I have already been using Processing and am excited to take projects beyond the computer. So the point of Arduino is that the microprocessor facilitates interaction with the environment including human interfaces beyond the screen, keyboard and mouse. Inputs can be considered environmental sensors that measure things like sound, light, heat, movement. A very cute example is Rob Faludi's Botanicalls that measures soil moisture and sends tweets to remind you to water your plants and then once you have sends another tweet thanking you.
|Botanicalls, Rob Faludi and SparkFun|
We started with a tutorial by Lady Ada to upload code to the microprocessor that caused a LED to blink. This apparently is the hardware equivalent of a hello world.

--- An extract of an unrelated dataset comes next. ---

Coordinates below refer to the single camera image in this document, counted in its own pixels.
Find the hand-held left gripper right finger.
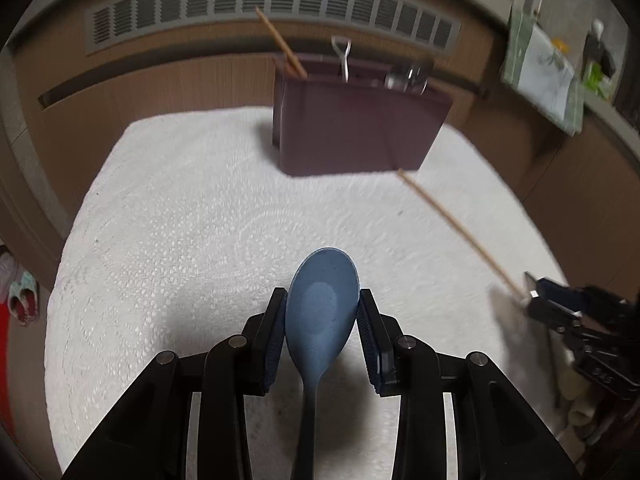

|Arduino microprocessor with simple circuit (blinking LED)|
The colour of cables is used to organise the circuit with clarity - we are using black for ground and red for high voltage (apparently these are conventions), and then green and orange for variable signals as input and output respectively.
Resistors are important to restrict the current, both to ensure that fragile parts such as the diode dont get fried and to reduce the risk of electrocution. I am not yet totally across when to use resistors and how much resistance to choose - I suppose it always somewhat necessary to check specification of parts. Lady Ada suggests that a 100 ohm resistor is sufficient to protect a diode and that generally a 1000 ohm (1K ohm) resistor is a good place to start. The relationship between current, resistance, and voltage is described by Ohm's Law: Current (I) = Voltage (V) / Resistance (R). The level of resistance is notated with coloured bands.
The way we controlled the blink is with simple code that in the loop function (equivalent to the draw function in Processing) says light on (high voltage signal), then delay (pause the program, light remains on), light off (low voltage signal) and then delay again (pause the program, light remains off).
We also learnt about drawing circuit diagrams, as you can see in the background of the above picture.
The next project was to reconfigure the circuit to make the LED dim-able. We added a flex sensor as an input - it is a variable resistor that changes input signal (voltage drop) as it is bent. The input and output signal had to be connected to an analog pin on the Arduino microprocessor. The analog pins (marked ~ ) can use pulse width modulation (PWM) to vary voltage - how this actually works is that the duty cycle or the amount of time that is high or low each clock cycle can be set between 0 (always low) and 255 for output or 1023 for input (always high) effectively turning on/off so quickly that it is imperceptible and appears as continuous and smooth. As there are different ranges for the input and output values it is necessary to calibrate - in this case we offset the input value to be below 255.